ÁFRICA/NÍGER – “Nunca me he arrepentido de convertirme al cristianismo”.

di | 05/18/2022

Dosso – “No es fácil ser cristiano en Níger hoy en día, y más aún después del yihadismo alimentado por movimientos como Al Qaeda o Boko Haram, presentes en el país”, escribe a la Agencia Fides el P. Rafael Casamayor, sacerdote de la Sociedad para las Misiones Africanas , desde la misión de Dosso. El sacerdote comparte el testimonio de un cristiano que procedía del Islam y que ahora forma parte de la comunidad católica de Dosso: “No tardé en encontrar a Pierre, es un hombre discreto, de pocas palabras y de intensa vida interior. Es un tesoro en nuestra misión porque nos lleva directamente al corazón de nuestra fe, el amor a Dios y al prójimo”.

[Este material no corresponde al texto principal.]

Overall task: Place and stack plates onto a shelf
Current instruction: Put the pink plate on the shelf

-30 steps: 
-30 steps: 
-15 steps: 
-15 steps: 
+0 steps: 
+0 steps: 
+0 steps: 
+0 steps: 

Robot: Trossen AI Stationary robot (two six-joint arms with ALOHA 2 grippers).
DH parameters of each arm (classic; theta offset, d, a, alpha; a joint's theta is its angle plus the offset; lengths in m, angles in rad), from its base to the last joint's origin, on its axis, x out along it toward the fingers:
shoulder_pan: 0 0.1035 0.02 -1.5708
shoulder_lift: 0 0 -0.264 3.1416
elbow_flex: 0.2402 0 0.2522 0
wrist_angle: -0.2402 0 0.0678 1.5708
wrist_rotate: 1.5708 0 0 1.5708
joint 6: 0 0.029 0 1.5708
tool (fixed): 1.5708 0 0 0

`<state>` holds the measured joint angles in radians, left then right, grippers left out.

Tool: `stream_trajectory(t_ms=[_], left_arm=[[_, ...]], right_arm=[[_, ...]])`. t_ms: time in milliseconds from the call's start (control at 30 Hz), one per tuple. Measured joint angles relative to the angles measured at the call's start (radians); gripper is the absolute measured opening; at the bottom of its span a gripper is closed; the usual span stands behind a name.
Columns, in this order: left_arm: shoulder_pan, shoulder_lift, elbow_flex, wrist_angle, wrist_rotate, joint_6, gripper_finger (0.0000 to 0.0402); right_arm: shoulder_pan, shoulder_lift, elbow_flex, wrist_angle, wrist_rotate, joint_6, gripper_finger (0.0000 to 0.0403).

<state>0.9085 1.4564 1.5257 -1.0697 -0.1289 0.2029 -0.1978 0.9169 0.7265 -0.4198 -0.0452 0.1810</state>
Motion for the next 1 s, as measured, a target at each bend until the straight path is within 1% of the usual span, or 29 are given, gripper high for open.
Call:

“Soy de Filengué, djerma o songhay, como se prefiera – interviene Pierre – y desde pequeño he recibido una educación musulmana. Después de la escuela iba a la madrasa coránica donde estudiaba los principios islámicos con niños y adolescentes de mi edad. Ya al final de la adolescencia empecé a trabajar como soldador en un taller donde un día encontré unos libros que habían dejado en las mesas. Cogí uno y me lo llevé a casa. Empecé a leerlo y no me he separado de el desde entonces, era el Nuevo Testamento”, señala el hombre. “Me encantó leer ese libro, hubo historias que me llegaron al corazón. Me gustaba hablar de ello con algunos compañeros de trabajo, ninguno de ellos era cristiano, pero sabían algunas cosas. Eran historias llenas de ternura y cercanía con los más pobres, pero no sabía a qué correspondían en la vida real, no conocía a ningún cristiano. Más tarde me enviaron a trabajar a Agadez y allí me uní a la comunidad cristiana. Quería saber más sobre los Evangelios y la vida de los cristianos”.
“Mi estancia en Agadez fue una bendición por todo lo que aprendí y experimenté con la comunidad cristiana tan diversa: había benineses, togoleses, burkineses, franceses, nigerinos. Vi reflejado el espíritu que creí descubrir en los Evangelios que leí en mi adolescencia en Filengué. Durante mis años en Agadez, no sólo descubrí el mensaje de Jesús y una comunidad de referencia que me ayudó a vivirlo, sino que también me abrió un camino espiritual que respondía a mis sueños de adolescente que habían alimentado mi lectura de los Evangelios”.
El misionero laico concluye su testimonio afirmando con certeza que nunca se ha arrepentido de haberse convertido a la fe cristiana, “ni siquiera un solo día. Lo que me cuesta aceptar es que mis hijos sigan siendo musulmanes aunque nunca les obligué a seguir mis pasos”.